Directions for this task
As the lines appear below, please set them down exactly, starting at the first and finishing with the one containing "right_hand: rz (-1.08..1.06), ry".

Exercise data
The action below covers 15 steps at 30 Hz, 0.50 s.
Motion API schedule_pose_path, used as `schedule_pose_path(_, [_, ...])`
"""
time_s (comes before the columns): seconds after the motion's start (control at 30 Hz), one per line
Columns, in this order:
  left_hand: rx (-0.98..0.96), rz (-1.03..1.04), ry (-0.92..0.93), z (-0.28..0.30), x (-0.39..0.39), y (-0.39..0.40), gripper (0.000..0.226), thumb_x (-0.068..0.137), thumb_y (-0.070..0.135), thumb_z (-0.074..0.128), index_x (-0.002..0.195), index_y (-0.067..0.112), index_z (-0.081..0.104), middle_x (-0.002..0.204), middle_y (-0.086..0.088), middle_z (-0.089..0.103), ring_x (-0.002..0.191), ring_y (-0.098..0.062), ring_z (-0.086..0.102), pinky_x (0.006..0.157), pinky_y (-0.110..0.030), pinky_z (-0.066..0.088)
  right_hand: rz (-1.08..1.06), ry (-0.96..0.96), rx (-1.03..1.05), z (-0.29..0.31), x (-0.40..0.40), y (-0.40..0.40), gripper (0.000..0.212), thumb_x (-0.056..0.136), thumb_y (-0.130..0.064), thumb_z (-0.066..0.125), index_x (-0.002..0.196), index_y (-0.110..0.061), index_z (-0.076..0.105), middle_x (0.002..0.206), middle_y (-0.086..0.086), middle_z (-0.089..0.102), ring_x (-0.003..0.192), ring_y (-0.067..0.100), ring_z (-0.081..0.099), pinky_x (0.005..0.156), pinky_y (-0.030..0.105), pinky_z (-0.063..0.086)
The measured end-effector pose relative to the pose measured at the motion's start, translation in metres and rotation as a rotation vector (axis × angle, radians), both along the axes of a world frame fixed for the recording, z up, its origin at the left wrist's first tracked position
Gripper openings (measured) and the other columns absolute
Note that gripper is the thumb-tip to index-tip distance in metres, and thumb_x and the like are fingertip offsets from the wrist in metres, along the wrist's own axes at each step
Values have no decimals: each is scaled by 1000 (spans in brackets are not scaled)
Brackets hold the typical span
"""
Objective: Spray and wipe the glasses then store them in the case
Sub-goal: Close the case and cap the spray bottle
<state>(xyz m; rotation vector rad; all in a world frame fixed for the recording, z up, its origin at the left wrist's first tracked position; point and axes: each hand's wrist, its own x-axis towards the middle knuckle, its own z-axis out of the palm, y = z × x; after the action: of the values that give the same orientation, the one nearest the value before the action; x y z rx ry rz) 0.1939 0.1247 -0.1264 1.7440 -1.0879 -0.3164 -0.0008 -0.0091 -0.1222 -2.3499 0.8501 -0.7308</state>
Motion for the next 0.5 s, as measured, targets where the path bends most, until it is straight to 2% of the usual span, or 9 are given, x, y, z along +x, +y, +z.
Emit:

Exercise response
The action below covers 15 steps at 30 Hz, 0.50 s.
Motion API schedule_pose_path, used as `schedule_pose_path(_, [_, ...])`
"""
time_s (comes before the columns): seconds after the motion's start (control at 30 Hz), one per line
Columns, in this order:
  left_hand: rx (-0.98..0.96), rz (-1.03..1.04), ry (-0.92..0.93), z (-0.28..0.30), x (-0.39..0.39), y (-0.39..0.40), gripper (0.000..0.226), thumb_x (-0.068..0.137), thumb_y (-0.070..0.135), thumb_z (-0.074..0.128), index_x (-0.002..0.195), index_y (-0.067..0.112), index_z (-0.081..0.104), middle_x (-0.002..0.204), middle_y (-0.086..0.088), middle_z (-0.089..0.103), ring_x (-0.002..0.191), ring_y (-0.098..0.062), ring_z (-0.086..0.102), pinky_x (0.006..0.157), pinky_y (-0.110..0.030), pinky_z (-0.066..0.088)
  right_hand: rz (-1.08..1.06), ry (-0.96..0.96), rx (-1.03..1.05), z (-0.29..0.31), x (-0.40..0.40), y (-0.40..0.40), gripper (0.000..0.212), thumb_x (-0.056..0.136), thumb_y (-0.130..0.064), thumb_z (-0.066..0.125), index_x (-0.002..0.196), index_y (-0.110..0.061), index_z (-0.076..0.105), middle_x (0.002..0.206), middle_y (-0.086..0.086), middle_z (-0.089..0.102), ring_x (-0.003..0.192), ring_y (-0.067..0.100), ring_z (-0.081..0.099), pinky_x (0.005..0.156), pinky_y (-0.030..0.105), pinky_z (-0.063..0.086)

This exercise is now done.